*Activity*
Would you please copy exactly the line with "Find blue Peas" and all lines that follow it in the data below, through the last one?
◇ ◇ ◇ ◇ ◇ ◇ ◇
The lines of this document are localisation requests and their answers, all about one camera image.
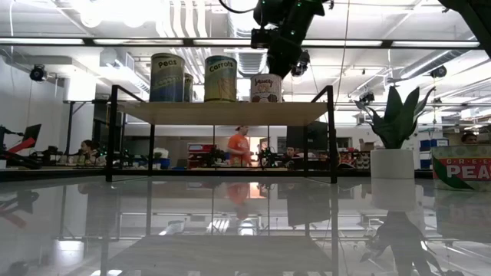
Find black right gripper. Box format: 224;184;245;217
266;22;312;80

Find white Saucy beans can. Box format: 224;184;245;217
249;73;284;104

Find teal yellow Carrots can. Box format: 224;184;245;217
203;55;239;104

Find olive yellow tin can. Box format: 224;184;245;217
183;72;195;103

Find blue Peas can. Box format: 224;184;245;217
149;52;186;103

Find dotted Green Peas can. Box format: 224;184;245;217
431;144;491;192

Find black screen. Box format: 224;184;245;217
285;121;331;150

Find black ceiling spotlight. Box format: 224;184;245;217
359;90;376;107
429;64;448;80
29;64;48;82

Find person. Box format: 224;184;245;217
460;131;479;146
282;146;304;169
226;125;253;168
78;139;101;166

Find red tool cart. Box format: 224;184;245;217
186;143;216;168

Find green plant in white pot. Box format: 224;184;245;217
353;84;437;180

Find blue storage bins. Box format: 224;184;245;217
419;138;450;169

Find black and red equipment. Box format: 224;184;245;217
0;123;43;170

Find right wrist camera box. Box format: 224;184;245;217
250;28;274;50

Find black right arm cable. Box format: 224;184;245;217
217;0;257;15

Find wooden shelf with black frame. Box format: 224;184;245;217
105;84;339;184

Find black aluminium rig frame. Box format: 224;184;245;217
0;36;491;182
◇ ◇ ◇ ◇ ◇ ◇ ◇
*Response below*
Find blue Peas can. Box format: 224;184;245;217
149;52;186;103

Find dotted Green Peas can. Box format: 224;184;245;217
431;144;491;192

Find black screen. Box format: 224;184;245;217
285;121;331;150

Find black ceiling spotlight. Box format: 224;184;245;217
359;90;376;107
429;64;448;80
29;64;48;82

Find person. Box format: 224;184;245;217
460;131;479;146
282;146;304;169
226;125;253;168
78;139;101;166

Find red tool cart. Box format: 224;184;245;217
186;143;216;168

Find green plant in white pot. Box format: 224;184;245;217
353;84;437;180

Find blue storage bins. Box format: 224;184;245;217
419;138;450;169

Find black and red equipment. Box format: 224;184;245;217
0;123;43;170

Find right wrist camera box. Box format: 224;184;245;217
250;28;274;50

Find black right arm cable. Box format: 224;184;245;217
217;0;257;15

Find wooden shelf with black frame. Box format: 224;184;245;217
105;84;339;184

Find black aluminium rig frame. Box format: 224;184;245;217
0;36;491;182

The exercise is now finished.